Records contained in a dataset
※
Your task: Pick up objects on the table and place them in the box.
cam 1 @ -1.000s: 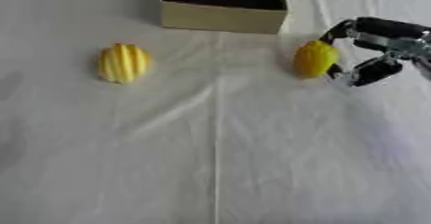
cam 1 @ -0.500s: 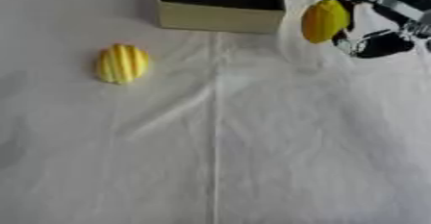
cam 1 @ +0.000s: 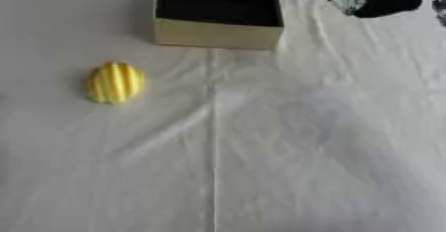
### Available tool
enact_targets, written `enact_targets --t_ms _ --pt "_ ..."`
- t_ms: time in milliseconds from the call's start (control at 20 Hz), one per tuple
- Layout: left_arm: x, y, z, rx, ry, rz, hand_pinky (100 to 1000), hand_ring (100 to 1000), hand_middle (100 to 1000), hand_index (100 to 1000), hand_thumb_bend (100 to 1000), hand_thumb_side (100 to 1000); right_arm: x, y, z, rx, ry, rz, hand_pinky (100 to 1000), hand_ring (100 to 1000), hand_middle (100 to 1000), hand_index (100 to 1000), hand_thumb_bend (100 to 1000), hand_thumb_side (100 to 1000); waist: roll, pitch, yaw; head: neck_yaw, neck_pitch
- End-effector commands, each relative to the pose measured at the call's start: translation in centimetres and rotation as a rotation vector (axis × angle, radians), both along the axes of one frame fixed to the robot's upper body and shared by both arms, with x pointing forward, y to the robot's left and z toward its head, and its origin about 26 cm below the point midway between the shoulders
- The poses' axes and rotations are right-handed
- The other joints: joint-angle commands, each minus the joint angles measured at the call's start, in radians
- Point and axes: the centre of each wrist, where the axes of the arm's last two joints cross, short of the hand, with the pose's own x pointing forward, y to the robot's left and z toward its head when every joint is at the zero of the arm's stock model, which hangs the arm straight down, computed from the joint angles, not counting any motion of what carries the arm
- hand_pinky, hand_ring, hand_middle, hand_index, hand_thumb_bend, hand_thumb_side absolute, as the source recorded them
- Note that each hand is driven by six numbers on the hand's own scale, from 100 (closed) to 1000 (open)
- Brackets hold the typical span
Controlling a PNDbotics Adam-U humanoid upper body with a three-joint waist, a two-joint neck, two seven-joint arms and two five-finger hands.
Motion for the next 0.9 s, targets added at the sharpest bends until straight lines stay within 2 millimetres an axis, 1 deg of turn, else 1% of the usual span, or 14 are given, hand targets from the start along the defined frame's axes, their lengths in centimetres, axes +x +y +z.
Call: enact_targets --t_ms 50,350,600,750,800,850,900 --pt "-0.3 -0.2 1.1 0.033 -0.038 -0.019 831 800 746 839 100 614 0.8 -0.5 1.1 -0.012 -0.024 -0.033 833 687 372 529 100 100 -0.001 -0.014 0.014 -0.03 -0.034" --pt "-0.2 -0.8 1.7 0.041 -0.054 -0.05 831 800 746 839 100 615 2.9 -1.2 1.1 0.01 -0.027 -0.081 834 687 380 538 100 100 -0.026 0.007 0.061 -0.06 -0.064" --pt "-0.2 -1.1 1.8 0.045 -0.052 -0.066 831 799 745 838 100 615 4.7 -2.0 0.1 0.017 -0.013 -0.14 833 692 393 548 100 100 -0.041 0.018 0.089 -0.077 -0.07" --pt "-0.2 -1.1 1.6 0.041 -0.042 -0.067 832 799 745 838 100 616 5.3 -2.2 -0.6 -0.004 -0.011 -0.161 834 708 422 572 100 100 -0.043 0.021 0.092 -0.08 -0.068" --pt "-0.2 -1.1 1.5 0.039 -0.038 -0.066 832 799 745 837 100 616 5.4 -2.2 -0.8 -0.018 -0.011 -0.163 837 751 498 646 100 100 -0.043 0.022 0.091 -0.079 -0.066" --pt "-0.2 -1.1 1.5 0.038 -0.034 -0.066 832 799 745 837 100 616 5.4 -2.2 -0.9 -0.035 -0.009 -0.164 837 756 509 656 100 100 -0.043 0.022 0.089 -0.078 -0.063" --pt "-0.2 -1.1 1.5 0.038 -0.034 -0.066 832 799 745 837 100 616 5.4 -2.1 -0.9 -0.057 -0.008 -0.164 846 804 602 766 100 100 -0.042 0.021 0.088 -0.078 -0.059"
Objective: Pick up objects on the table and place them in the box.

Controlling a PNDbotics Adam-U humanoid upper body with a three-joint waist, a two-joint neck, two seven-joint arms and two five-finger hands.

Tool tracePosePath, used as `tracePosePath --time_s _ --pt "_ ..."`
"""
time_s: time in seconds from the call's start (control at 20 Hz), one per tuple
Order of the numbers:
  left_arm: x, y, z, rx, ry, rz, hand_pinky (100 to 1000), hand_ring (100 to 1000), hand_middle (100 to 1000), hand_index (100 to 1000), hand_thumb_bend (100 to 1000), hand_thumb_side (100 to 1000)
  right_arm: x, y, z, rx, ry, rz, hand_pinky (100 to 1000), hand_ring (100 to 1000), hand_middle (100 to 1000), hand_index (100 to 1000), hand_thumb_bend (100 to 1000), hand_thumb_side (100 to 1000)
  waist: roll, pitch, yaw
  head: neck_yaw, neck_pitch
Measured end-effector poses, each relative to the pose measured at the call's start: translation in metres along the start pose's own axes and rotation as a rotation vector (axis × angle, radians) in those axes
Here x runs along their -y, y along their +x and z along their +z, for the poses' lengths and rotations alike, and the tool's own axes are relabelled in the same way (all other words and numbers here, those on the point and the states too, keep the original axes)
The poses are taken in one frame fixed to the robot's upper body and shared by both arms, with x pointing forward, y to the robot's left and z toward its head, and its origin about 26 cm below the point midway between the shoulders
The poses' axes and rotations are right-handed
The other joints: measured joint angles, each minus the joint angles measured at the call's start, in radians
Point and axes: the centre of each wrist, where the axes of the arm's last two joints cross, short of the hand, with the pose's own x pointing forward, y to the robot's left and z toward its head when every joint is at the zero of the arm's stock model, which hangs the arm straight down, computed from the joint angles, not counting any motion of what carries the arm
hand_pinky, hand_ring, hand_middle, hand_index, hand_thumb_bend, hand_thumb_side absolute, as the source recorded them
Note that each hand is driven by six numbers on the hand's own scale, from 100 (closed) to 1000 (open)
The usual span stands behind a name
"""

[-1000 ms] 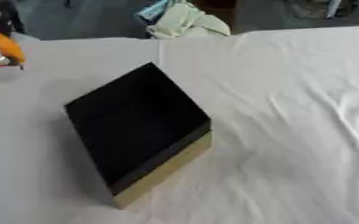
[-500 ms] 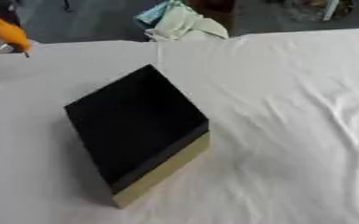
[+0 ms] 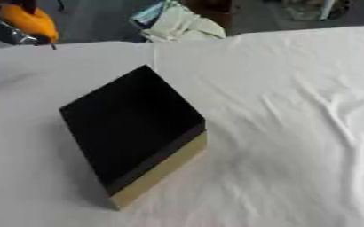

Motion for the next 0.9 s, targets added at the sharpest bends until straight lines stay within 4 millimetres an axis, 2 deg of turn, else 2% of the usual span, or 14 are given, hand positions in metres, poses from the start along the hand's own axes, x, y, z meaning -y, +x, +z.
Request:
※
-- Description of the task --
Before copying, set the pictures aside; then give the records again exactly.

-- Response to the task --
Your task: Pick up objects on the table and place them in the box.
cam 1 @ -1.000s: 
cam 1 @ -0.500s: 
cam 1 @ +0.000s: 
### Available tool
enact_targets, written `enact_targets --t_ms _ --pt "_ ..."`
- t_ms: time in milliseconds from the call's start (control at 20 Hz), one per tuple
- Layout: left_arm: x, y, z, rx, ry, rz, hand_pinky (100 to 1000), hand_ring (100 to 1000), hand_middle (100 to 1000), hand_index (100 to 1000), hand_thumb_bend (100 to 1000), hand_thumb_side (100 to 1000); right_arm: x, y, z, rx, ry, rz, hand_pinky (100 to 1000), hand_ring (100 to 1000), hand_middle (100 to 1000), hand_index (100 to 1000), hand_thumb_bend (100 to 1000), hand_thumb_side (100 to 1000); waist: roll, pitch, yaw; head: neck_yaw, neck_pitch
- End-effector commands, each relative to the pose measured at the call's start: translation in centimetres and rotation as a rotation vector (axis × angle, radians), both along the axes of one frame fixed to the robot's upper body and shared by both arms, with x pointing forward, y to the robot's left and z toward its head, and its origin about 26 cm below the point midway between the shoulders
- The poses' axes and rotations are right-handed
- The other joints: joint-angle commands, each minus the joint angles measured at the call's start, in radians
- Point and axes: the centre of each wrist, where the axes of the arm's last two joints cross, short of the hand, with the pose's own x pointing forward, y to the robot's left and z toward its head when every joint is at the zero of the arm's stock model, which hangs the arm straight down, computed from the joint angles, not counting any motion of what carries the arm
- hand_pinky, hand_ring, hand_middle, hand_index, hand_thumb_bend, hand_thumb_side absolute, as the source recorded them
- Note that each hand is driven by six numbers on the hand's own scale, from 100 (closed) to 1000 (open)
- Brackets hold the typical span
Controlling a PNDbotics Adam-U humanoid upper body with a three-joint waist, a two-joint neck, two seven-joint arms and two five-finger hands.
Motion for the next 0.9 s, targets added at the sharpest bends until straight lines stay within 2 millimetres an axis, 1 deg of turn, else 1% of the usual span, or 14 are given, hand targets from the start along the defined frame's axes, their lengths in centimetres, axes +x +y +z.
Call: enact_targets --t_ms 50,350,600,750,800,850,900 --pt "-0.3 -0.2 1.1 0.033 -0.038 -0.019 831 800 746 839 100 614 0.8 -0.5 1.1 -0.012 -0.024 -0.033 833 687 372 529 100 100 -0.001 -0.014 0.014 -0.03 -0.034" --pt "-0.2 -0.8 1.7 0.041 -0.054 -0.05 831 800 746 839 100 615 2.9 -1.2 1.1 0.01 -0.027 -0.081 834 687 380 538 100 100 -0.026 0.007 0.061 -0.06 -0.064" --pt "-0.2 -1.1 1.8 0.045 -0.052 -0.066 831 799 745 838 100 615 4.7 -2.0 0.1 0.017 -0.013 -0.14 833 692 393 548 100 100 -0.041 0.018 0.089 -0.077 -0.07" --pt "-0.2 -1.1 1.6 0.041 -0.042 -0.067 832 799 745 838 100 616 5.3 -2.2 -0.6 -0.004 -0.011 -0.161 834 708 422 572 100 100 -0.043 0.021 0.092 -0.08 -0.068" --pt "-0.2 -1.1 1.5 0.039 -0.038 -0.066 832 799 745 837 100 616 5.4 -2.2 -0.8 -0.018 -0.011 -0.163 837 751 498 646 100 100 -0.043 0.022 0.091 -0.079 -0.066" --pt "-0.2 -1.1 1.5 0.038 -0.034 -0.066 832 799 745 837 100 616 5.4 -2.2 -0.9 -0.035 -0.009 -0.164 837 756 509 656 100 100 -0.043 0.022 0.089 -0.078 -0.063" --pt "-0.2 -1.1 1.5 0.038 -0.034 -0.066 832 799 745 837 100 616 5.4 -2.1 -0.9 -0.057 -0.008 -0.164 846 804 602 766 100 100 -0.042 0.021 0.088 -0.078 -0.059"
Objective: Pick up objects on the table and place them in the box.

Controlling a PNDbotics Adam-U humanoid upper body with a three-joint waist, a two-joint neck, two seven-joint arms and two five-finger hands.

Tool tracePosePath, used as `tracePosePath --time_s _ --pt "_ ..."`
"""
time_s: time in seconds from the call's start (control at 20 Hz), one per tuple
Order of the numbers:
  left_arm: x, y, z, rx, ry, rz, hand_pinky (100 to 1000), hand_ring (100 to 1000), hand_middle (100 to 1000), hand_index (100 to 1000), hand_thumb_bend (100 to 1000), hand_thumb_side (100 to 1000)
  right_arm: x, y, z, rx, ry, rz, hand_pinky (100 to 1000), hand_ring (100 to 1000), hand_middle (100 to 1000), hand_index (100 to 1000), hand_thumb_bend (100 to 1000), hand_thumb_side (100 to 1000)
  waist: roll, pitch, yaw
  head: neck_yaw, neck_pitch
Measured end-effector poses, each relative to the pose measured at the call's start: translation in metres along the start pose's own axes and rotation as a rotation vector (axis × angle, radians) in those axes
Here x runs along their -y, y along their +x and z along their +z, for the poses' lengths and rotations alike, and the tool's own axes are relabelled in the same way (all other words and numbers here, those on the point and the states too, keep the original axes)
The poses are taken in one frame fixed to the robot's upper body and shared by both arms, with x pointing forward, y to the robot's left and z toward its head, and its origin about 26 cm below the point midway between the shoulders
The poses' axes and rotations are right-handed
The other joints: measured joint angles, each minus the joint angles measured at the call's start, in radians
Point and axes: the centre of each wrist, where the axes of the arm's last two joints cross, short of the hand, with the pose's own x pointing forward, y to the robot's left and z toward its head when every joint is at the zero of the arm's stock model, which hangs the arm straight down, computed from the joint angles, not counting any motion of what carries the arm
hand_pinky, hand_ring, hand_middle, hand_index, hand_thumb_bend, hand_thumb_side absolute, as the source recorded them
Note that each hand is driven by six numbers on the hand's own scale, from 100 (closed) to 1000 (open)
The usual span stands behind a name
"""

[-1000 ms] 
[-500 ms] 
[+0 ms] 

Motion for the next 0.9 s, targets added at the sharpest bends until straight lines stay within 4 millimetres an axis, 2 deg of turn, else 2% of the usual span, or 14 are given, hand positions in metres, poses from the start along the hand's own axes, x, y, z meaning -y, +x, +z.
Request:

No more output is required for the exercise.